SEO Fundamentals

Google Indexing: Crawl, Budget, and Unblocking

7 min

Google indexes your pages in three steps: discovery, crawl, and indexing. A poorly managed crawl budget leaves your key pages out of the index. First check coverage in Search Console, then eliminate parasite URLs that waste your quota.

An unindexed page is an invisible page. Yet many sites suffer from silent indexing problems that their owners never detect. Here is the method to diagnose and resolve these blocks.

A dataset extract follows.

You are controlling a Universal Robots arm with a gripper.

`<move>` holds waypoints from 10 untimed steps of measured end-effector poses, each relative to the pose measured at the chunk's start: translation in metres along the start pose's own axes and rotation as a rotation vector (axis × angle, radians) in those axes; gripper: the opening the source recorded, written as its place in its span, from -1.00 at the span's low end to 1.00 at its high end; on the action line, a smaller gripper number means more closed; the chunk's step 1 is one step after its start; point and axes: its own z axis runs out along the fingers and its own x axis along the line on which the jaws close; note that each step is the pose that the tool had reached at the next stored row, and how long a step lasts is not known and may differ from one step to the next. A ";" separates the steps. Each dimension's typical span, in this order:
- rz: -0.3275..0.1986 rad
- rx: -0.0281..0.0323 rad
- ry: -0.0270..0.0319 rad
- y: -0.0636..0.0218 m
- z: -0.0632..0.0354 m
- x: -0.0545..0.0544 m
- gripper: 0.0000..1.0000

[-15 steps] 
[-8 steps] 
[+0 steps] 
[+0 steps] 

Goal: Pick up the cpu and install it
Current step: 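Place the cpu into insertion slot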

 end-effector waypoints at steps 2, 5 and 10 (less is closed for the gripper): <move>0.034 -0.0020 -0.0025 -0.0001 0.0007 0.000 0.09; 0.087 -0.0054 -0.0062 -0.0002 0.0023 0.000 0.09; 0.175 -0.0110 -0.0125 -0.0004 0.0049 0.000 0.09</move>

How Google discovers and indexes your pages

Googlebot starts from already-known pages and follows links to discover new ones. It then reads the content, renders JavaScript if necessary, and passes the page to the index — a process that can take from a few hours to several weeks.

Indexing is not guaranteed: Google independently decides which pages merit indexing based on their quality, uniqueness, and the site's authority.

Crawl budget: what it is and when it becomes critical

The crawl budget corresponds to the number of pages Googlebot agrees to crawl on your site within a given time interval. It is limited to avoid overloading your server.

For the majority of sites with fewer than 1,000 pages, crawl budget is not a problem. It becomes critical for large e-commerce sites, faceted sites, or platforms generating thousands of dynamic URLs.

Low-value pages — filter results, session URLs, duplicates — waste this budget and delay the indexing of your priority pages.

On large e-commerce sites, between 20 and 60% of crawled URLs can be low-value variants that unnecessarily consume the crawl budget.

Sector studies 2025-2026 on e-commerce SEO architectures

Diagnosing indexing problems

The 'Coverage' report (now 'Page Indexing') in Search Console is your first tool. It distinguishes indexed, excluded, and error pages, with the precise reason for each category.

Use the URL inspection tool to test a specific page: Google tells you whether it is indexed, the date of the last crawl, and any detected issues.

404 or 5xx error: the page is inaccessible at the time of crawl.
Blocked by robots.txt: Googlebot is denied access.
noindex tag present: you have explicitly requested exclusion.
Duplicate page, Google chose a different canonical URL.
Undiscoverable: no internal link points to the page.

Speeding up indexing of your new pages

Submit your new URLs via the URL inspection tool in Search Console or via the Indexing API (theoretically reserved for job listings and podcasts, but often used for other content).

The most reliable method remains building internal links from your already well-indexed pages toward your new URLs: Googlebot will discover them naturally during the next crawl.

FAQ

Why doesn't my page appear in Google despite a sitemap submission?

The sitemap tells Google the page exists, but does not force indexing. Google evaluates quality, uniqueness, and relevance before indexing. Check that no noindex is present and that the page offers substantial content.

Can a page blocked in robots.txt still appear in results?

Yes, if other sites link to it. Google can display the URL without having been able to crawl it, meaning no excerpt is shown. To fully exclude a page, combine robots.txt and noindex tag, or use noindex alone.

What is the normal delay between publication and indexing?

For a well-established site, a few hours to 48 hours for pages linked from the home page. For a recent site or an orphan page, it can take several weeks.